Exercise aim:
A word-for-word restatement of the full listing is required.

Data excerpt:
______

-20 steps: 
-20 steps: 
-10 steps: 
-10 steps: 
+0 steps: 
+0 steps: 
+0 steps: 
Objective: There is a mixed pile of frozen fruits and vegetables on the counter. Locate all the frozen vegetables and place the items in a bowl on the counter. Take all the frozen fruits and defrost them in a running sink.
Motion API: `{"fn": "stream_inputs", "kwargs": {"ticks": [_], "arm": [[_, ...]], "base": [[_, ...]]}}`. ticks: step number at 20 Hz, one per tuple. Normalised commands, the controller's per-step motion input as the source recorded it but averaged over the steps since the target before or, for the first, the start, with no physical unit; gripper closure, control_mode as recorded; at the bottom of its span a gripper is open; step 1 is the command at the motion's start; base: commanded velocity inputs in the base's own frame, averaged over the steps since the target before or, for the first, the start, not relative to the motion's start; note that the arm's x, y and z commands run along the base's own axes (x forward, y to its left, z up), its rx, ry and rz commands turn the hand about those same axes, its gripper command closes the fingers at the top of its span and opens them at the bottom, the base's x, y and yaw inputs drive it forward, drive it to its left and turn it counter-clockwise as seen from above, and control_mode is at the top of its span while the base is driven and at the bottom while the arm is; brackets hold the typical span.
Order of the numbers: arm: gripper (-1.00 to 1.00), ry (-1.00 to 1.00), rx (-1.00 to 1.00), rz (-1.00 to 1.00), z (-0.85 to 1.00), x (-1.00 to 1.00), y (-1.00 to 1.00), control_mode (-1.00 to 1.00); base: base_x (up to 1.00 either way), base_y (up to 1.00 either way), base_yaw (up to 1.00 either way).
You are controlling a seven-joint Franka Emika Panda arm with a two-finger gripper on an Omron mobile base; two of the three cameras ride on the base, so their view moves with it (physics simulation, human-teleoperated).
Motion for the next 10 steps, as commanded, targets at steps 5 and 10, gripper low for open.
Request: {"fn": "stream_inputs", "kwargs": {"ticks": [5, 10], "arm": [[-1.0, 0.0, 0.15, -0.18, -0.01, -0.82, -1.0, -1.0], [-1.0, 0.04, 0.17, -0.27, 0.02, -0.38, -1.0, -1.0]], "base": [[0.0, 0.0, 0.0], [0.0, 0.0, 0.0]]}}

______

Response area:
-20 steps: 
-20 steps: 
-10 steps: 
-10 steps: 
+0 steps: 
+0 steps: 
+0 steps: 
Objective: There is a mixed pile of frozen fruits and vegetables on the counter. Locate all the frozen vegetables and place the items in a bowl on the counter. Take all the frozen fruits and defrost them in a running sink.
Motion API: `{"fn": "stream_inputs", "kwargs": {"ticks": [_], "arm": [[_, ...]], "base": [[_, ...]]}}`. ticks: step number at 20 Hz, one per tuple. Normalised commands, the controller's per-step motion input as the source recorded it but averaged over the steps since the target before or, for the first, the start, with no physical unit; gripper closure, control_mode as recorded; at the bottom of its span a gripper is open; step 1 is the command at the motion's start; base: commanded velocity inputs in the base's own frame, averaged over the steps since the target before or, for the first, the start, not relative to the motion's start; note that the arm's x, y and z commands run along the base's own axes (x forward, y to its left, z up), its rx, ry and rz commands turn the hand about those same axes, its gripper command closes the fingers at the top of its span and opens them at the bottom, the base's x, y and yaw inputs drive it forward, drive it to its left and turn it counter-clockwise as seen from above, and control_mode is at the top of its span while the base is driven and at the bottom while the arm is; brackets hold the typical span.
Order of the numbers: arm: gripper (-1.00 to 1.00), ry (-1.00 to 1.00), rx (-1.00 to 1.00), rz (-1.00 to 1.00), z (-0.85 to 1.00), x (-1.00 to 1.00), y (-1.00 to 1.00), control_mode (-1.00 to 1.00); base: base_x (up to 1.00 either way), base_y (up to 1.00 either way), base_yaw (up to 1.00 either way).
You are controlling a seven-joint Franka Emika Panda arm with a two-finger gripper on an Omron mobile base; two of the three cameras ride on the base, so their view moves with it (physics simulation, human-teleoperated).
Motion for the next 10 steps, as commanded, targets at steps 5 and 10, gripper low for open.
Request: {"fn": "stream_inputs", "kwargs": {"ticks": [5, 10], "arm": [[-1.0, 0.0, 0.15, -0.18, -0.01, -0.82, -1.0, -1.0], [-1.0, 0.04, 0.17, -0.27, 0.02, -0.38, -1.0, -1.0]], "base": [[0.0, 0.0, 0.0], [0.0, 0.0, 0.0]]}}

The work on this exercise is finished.